### Task item
Make an exact copy of the listing below.

┌─ Data excerpt

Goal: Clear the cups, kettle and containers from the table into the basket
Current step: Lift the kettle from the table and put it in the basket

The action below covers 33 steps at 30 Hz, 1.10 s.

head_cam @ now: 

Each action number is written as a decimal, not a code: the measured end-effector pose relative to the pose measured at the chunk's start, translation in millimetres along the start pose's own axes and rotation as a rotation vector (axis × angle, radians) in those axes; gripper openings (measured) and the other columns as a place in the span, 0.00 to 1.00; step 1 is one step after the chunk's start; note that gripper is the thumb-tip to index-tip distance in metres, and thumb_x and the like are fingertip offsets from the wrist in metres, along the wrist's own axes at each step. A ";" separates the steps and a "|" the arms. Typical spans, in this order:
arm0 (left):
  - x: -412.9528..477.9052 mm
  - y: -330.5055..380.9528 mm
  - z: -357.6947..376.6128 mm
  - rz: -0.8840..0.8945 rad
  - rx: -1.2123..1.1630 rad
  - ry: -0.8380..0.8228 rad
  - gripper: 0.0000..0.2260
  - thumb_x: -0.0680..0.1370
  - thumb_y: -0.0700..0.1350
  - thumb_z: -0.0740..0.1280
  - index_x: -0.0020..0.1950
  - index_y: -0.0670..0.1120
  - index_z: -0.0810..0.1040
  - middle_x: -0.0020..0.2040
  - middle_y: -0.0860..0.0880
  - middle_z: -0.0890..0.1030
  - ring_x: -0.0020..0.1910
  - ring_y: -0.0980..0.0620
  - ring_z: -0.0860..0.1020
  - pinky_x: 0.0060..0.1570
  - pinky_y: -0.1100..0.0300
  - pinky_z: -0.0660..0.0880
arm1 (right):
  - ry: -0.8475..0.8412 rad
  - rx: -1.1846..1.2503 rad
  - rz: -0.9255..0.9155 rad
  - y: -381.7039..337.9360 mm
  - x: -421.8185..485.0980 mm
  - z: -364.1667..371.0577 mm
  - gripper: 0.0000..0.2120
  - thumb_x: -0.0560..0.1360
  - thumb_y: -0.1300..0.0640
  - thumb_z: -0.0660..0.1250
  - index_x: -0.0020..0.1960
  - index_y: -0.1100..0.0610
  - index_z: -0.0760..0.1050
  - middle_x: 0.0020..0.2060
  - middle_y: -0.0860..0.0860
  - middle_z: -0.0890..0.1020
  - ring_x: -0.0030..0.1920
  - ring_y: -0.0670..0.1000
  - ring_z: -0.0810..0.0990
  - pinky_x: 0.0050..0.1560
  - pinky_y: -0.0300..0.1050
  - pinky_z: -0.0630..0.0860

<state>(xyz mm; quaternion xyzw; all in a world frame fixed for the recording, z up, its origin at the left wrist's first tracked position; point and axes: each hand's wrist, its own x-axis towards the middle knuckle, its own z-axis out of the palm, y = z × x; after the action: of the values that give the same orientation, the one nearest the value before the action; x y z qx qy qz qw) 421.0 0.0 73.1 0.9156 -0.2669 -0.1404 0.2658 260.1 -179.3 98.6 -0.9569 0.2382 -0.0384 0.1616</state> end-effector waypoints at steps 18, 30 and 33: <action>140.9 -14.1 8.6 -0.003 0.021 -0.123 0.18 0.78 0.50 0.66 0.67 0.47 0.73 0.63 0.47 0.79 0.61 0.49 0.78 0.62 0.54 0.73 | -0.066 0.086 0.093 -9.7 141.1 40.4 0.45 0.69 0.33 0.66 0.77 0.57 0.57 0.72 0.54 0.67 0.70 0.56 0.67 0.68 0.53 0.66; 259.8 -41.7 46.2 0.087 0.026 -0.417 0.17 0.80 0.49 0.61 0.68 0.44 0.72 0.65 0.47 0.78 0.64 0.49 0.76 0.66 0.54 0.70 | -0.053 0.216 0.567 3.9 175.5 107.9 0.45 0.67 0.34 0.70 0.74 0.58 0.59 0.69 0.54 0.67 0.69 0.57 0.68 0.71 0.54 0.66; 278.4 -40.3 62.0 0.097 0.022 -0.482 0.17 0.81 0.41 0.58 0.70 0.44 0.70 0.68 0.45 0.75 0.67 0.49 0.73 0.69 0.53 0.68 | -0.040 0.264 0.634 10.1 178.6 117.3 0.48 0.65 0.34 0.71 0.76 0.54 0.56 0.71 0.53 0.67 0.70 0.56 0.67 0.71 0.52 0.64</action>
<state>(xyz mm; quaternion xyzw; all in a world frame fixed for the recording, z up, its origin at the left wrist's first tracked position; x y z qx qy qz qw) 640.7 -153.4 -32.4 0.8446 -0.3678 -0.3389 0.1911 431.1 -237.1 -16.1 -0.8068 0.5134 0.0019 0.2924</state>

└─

### Solution for this task
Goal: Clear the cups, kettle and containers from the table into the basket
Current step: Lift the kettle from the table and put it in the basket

The action below covers 33 steps at 30 Hz, 1.10 s.

head_cam @ now: 

Each action number is written as a decimal, not a code: the measured end-effector pose relative to the pose measured at the chunk's start, translation in millimetres along the start pose's own axes and rotation as a rotation vector (axis × angle, radians) in those axes; gripper openings (measured) and the other columns as a place in the span, 0.00 to 1.00; step 1 is one step after the chunk's start; note that gripper is the thumb-tip to index-tip distance in metres, and thumb_x and the like are fingertip offsets from the wrist in metres, along the wrist's own axes at each step. A ";" separates the steps and a "|" the arms. Typical spans, in this order:
arm0 (left):
  - x: -412.9528..477.9052 mm
  - y: -330.5055..380.9528 mm
  - z: -357.6947..376.6128 mm
  - rz: -0.8840..0.8945 rad
  - rx: -1.2123..1.1630 rad
  - ry: -0.8380..0.8228 rad
  - gripper: 0.0000..0.2260
  - thumb_x: -0.0680..0.1370
  - thumb_y: -0.0700..0.1350
  - thumb_z: -0.0740..0.1280
  - index_x: -0.0020..0.1950
  - index_y: -0.0670..0.1120
  - index_z: -0.0810..0.1040
  - middle_x: -0.0020..0.2040
  - middle_y: -0.0860..0.0880
  - middle_z: -0.0890..0.1030
  - ring_x: -0.0020..0.1910
  - ring_y: -0.0980..0.0620
  - ring_z: -0.0860..0.1020
  - pinky_x: 0.0060..0.1570
  - pinky_y: -0.1100..0.0300
  - pinky_z: -0.0660..0.0880
arm1 (right):
  - ry: -0.8475..0.8412 rad
  - rx: -1.1846..1.2503 rad
  - rz: -0.9255..0.9155 rad
  - y: -381.7039..337.9360 mm
  - x: -421.8185..485.0980 mm
  - z: -364.1667..371.0577 mm
  - gripper: 0.0000..0.2120
  - thumb_x: -0.0560..0.1360
  - thumb_y: -0.1300..0.0640
  - thumb_z: -0.0660..0.1250
  - index_x: -0.0020..0.1960
  - index_y: -0.1100..0.0610
  - index_z: -0.0760..0.1050
  - middle_x: 0.0020..0.2060
  - middle_y: -0.0860..0.0860
  - middle_z: -0.0890..0.1020
  - ring_x: -0.0030..0.1920
  - ring_y: -0.0670..0.1000
  - ring_z: -0.0810..0.0990
  - pinky_x: 0.0050..0.1560
  - pinky_y: -0.0300..0.1050
  - pinky_z: -0.0630..0.0860

<state>(xyz mm; quaternion xyzw; all in a world frame fixed for the recording, z up, its origin at the left wrist's first tracked position; point and axes: each hand's wrist, its own x-axis towards the middle knuckle, its own z-axis out of the palm, y = z × x; after the action: of the values that give the same orientation, the one nearest the value before the action; x y z qx qy qz qw) 421.0 0.0 73.1 0.9156 -0.2669 -0.1404 0.2658 260.1 -179.3 98.6 -0.9569 0.2382 -0.0384 0.1616</state> end-effector waypoints at steps 18, 30 and 33: <action>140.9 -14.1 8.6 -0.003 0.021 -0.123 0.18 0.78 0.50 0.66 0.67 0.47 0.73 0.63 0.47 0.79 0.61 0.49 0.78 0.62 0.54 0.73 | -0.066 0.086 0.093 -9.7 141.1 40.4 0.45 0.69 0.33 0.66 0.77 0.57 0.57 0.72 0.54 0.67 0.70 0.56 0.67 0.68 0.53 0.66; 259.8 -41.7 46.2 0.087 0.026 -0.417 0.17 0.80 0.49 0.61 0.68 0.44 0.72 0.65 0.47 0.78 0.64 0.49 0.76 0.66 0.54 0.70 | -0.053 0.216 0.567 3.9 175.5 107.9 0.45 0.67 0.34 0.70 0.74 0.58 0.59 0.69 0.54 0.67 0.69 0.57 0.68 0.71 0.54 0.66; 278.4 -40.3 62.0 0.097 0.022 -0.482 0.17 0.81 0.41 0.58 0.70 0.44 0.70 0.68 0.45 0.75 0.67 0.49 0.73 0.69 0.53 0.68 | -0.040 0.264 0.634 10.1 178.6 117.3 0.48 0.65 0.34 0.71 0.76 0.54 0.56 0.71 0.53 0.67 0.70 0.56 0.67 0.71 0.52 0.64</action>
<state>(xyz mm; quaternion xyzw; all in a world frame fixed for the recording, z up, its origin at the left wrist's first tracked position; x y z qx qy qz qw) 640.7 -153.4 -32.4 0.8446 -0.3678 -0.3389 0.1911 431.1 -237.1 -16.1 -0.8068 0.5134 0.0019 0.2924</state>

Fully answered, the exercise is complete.